PROBLEM: A stretch of the entries below is to be set down exactly, running from the line with "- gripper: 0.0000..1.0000" through the line with "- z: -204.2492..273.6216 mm", both included, and no other line.

START EXERCISE DATA

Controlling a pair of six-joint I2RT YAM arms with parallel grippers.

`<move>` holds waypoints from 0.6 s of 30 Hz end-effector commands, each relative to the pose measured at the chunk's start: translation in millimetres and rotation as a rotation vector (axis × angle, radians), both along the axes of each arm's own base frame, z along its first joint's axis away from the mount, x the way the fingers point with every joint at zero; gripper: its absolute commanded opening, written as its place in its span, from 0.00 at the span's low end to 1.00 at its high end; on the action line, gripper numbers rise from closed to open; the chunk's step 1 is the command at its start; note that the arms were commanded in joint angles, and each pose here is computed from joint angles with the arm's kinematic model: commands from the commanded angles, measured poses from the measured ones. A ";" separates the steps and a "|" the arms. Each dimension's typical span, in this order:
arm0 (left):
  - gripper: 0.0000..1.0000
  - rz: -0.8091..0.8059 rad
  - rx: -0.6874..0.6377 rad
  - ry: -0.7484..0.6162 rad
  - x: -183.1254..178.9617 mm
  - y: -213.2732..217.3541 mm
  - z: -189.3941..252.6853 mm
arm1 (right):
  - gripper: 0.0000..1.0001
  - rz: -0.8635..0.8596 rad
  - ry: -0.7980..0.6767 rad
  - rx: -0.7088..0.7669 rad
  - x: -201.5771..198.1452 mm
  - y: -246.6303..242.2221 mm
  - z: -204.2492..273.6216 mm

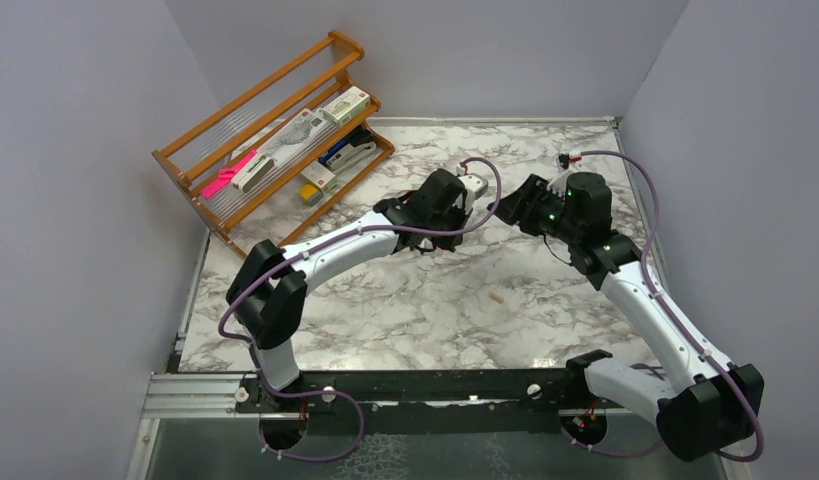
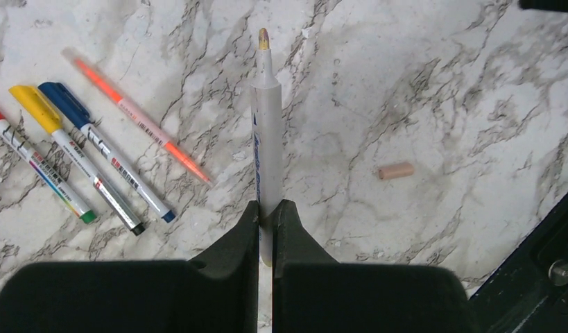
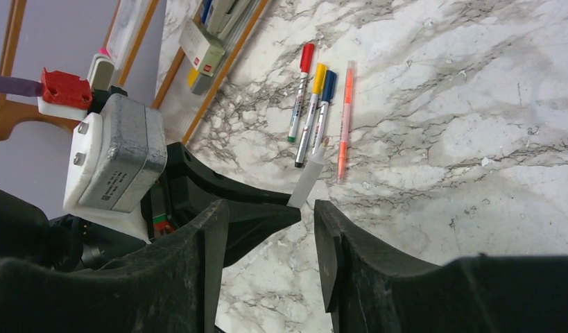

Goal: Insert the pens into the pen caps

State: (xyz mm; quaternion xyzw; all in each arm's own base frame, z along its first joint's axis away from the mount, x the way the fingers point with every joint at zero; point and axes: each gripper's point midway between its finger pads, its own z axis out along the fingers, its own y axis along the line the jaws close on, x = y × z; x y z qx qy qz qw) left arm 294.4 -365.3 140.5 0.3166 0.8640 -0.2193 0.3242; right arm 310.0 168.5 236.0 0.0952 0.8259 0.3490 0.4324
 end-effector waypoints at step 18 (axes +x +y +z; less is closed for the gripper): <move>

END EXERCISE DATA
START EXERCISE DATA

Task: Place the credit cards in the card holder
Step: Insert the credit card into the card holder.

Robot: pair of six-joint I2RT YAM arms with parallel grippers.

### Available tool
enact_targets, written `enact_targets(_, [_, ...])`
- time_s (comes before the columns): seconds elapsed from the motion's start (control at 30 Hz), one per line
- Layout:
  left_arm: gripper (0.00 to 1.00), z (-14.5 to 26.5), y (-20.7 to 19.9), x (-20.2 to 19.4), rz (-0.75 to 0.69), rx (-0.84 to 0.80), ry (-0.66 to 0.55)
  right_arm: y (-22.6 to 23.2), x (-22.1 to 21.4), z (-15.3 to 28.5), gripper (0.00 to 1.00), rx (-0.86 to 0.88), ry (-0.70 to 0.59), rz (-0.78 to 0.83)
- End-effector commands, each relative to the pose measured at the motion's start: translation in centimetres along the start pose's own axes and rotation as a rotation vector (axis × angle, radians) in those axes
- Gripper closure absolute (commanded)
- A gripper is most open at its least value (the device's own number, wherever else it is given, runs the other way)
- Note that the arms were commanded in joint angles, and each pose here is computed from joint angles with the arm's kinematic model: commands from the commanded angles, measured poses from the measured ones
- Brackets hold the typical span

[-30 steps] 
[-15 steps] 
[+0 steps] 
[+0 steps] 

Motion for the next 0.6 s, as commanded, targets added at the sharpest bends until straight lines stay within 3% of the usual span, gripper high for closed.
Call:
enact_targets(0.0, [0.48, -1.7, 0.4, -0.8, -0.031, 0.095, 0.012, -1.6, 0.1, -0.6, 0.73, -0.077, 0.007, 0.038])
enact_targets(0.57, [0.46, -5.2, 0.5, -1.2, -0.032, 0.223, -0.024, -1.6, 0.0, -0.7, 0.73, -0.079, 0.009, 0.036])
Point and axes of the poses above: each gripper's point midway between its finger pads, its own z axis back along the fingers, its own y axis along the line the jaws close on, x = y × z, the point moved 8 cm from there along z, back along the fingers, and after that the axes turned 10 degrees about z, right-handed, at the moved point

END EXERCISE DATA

EXERCISE RESULT:
  - gripper: 0.0000..1.0000
  - rz: -0.8091..0.8059 rad
  - rx: -0.6874..0.6377 rad
  - ry: -0.7484..0.6162 rad
  - x: -183.1254..178.9617 mm
  - y: -213.2732..217.3541 mm
  - z: -189.3941..252.6853 mm
arm1 (right):
  - gripper: 0.0000..1.0001
  - rz: -0.8635..0.8596 rad
  - ry: -0.7980..0.6767 rad
  - rx: -0.7088..0.7669 rad
  - x: -201.5771..198.1452 mm
  - y: -246.6303..242.2221 mm
  - z: -204.2492..273.6216 mm

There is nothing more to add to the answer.